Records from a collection
::::
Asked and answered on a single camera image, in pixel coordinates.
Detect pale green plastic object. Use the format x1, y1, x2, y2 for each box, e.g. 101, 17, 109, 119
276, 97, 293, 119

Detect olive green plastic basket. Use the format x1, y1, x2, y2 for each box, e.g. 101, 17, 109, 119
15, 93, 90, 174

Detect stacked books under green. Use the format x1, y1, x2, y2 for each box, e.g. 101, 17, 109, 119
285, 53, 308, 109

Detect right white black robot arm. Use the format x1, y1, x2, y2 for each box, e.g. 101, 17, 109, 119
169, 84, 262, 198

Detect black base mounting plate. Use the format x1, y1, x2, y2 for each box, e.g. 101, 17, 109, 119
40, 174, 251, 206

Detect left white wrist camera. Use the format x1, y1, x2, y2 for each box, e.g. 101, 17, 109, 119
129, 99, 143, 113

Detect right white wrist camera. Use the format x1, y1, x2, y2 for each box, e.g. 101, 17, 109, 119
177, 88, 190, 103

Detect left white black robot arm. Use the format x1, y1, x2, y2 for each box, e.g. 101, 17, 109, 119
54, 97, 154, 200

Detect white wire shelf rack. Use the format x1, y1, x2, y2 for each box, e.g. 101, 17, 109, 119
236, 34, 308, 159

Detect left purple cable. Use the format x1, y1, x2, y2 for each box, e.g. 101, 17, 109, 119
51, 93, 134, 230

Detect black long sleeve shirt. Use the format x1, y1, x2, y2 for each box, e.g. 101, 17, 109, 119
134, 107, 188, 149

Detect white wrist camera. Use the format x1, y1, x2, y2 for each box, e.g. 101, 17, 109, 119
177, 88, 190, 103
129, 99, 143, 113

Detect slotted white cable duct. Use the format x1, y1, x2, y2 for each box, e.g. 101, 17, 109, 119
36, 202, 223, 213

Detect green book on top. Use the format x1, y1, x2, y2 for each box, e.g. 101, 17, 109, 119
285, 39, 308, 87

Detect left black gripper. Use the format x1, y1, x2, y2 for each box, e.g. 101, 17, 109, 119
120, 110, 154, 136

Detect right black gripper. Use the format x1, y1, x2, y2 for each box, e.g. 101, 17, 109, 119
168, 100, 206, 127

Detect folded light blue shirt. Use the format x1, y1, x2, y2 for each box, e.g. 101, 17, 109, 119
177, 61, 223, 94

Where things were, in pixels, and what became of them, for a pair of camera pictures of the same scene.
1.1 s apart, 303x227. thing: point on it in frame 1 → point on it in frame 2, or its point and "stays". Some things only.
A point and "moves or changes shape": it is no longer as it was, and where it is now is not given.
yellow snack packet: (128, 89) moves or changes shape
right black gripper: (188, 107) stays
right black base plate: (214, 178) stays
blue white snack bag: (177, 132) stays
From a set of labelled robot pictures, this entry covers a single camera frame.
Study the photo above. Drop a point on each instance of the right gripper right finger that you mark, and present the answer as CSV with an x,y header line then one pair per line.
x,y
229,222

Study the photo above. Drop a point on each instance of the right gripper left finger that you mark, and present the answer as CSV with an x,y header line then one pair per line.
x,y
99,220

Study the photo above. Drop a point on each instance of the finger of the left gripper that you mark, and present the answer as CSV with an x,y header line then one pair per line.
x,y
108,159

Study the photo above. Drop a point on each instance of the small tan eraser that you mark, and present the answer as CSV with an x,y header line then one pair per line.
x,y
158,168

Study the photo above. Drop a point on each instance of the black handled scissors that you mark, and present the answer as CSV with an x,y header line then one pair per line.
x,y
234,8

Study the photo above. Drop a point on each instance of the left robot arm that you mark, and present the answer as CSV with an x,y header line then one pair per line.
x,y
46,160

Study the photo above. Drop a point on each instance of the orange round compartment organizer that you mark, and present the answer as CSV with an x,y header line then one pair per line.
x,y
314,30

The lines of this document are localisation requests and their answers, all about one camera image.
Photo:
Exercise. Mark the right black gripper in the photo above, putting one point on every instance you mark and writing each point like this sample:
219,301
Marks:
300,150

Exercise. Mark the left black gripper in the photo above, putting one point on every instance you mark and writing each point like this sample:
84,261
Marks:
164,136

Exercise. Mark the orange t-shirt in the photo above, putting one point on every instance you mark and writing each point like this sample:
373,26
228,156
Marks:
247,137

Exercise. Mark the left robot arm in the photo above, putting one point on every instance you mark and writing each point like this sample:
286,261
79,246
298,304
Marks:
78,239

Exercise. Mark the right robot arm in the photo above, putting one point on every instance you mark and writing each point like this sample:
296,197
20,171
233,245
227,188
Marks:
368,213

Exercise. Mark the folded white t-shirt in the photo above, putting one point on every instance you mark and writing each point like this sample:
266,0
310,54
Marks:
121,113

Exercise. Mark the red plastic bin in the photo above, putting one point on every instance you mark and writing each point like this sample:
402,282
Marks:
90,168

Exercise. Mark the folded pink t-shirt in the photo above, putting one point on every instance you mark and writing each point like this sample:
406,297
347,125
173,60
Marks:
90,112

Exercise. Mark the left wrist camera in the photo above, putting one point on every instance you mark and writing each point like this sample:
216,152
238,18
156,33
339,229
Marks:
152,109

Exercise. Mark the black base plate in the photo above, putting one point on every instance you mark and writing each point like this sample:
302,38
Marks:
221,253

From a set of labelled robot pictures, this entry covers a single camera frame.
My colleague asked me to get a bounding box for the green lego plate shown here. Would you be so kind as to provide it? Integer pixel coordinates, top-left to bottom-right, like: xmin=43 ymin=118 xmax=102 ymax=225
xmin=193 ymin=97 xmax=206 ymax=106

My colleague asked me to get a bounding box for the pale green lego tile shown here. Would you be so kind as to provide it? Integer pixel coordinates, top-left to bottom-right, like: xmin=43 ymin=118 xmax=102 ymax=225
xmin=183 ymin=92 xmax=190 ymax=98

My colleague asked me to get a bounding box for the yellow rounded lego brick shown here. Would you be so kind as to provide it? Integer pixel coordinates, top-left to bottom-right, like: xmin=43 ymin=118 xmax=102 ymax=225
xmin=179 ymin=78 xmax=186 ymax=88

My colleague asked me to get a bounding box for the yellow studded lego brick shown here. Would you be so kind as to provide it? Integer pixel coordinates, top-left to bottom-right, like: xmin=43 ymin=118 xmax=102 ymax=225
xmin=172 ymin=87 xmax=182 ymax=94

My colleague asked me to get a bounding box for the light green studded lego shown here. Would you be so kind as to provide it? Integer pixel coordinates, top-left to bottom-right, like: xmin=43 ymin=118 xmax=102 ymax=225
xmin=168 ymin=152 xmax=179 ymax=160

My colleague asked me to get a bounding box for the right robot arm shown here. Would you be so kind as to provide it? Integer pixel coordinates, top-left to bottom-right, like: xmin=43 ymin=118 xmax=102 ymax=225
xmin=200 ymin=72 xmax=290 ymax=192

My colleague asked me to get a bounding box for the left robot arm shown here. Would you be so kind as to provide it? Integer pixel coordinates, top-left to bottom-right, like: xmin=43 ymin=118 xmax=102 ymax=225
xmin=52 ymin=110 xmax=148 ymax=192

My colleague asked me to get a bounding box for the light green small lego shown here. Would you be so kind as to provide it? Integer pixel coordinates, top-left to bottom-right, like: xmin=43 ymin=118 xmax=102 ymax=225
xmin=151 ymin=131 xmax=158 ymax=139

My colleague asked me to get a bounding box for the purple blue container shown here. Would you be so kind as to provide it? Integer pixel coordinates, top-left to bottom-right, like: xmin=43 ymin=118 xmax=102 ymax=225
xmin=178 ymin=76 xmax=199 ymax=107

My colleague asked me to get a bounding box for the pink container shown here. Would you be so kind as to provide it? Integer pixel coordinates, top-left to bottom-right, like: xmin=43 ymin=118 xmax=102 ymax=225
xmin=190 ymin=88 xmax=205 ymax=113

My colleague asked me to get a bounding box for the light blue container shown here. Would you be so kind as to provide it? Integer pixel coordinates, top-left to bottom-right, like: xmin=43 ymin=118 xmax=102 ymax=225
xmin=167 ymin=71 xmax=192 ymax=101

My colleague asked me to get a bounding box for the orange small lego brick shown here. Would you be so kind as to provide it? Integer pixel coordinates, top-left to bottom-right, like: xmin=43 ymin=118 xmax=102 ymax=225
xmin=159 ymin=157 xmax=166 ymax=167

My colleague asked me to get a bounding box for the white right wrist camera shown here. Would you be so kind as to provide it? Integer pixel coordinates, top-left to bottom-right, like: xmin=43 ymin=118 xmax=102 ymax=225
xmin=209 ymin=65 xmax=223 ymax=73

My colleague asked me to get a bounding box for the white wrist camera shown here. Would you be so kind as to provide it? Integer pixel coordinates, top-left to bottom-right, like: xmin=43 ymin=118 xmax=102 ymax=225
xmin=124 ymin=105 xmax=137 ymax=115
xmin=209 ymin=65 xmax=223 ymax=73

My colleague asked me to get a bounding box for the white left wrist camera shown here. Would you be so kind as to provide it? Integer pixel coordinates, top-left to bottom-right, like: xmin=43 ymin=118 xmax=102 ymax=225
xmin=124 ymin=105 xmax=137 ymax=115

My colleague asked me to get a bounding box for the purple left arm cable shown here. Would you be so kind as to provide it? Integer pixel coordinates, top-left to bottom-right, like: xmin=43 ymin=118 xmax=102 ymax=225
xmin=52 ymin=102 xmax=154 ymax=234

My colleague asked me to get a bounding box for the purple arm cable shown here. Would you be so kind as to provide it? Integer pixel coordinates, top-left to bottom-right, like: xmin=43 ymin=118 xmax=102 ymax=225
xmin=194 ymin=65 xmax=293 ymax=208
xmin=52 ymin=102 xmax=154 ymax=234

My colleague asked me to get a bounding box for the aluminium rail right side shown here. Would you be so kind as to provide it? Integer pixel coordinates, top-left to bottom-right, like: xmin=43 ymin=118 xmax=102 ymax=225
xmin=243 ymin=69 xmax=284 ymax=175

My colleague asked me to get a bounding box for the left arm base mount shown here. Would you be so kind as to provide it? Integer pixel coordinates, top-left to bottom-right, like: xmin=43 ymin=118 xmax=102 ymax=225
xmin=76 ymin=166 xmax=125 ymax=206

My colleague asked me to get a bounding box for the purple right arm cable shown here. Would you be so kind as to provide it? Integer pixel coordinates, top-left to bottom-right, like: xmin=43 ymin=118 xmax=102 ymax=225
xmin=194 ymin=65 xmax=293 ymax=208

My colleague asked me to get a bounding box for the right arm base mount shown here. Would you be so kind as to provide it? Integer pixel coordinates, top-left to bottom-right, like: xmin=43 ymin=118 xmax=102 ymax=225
::::
_Assignment_:
Each line above from the one with "A point and" up to and including the one with "blue white snack bag: (177, 132) stays" must be set down exactly, and no line outside that span may appear.

_Written answer_:
A point and "moves or changes shape": it is no longer as it was, and where it is now is not given.
yellow snack packet: (128, 89) moves or changes shape
right black gripper: (188, 107) stays
right black base plate: (214, 178) stays
blue white snack bag: (177, 132) stays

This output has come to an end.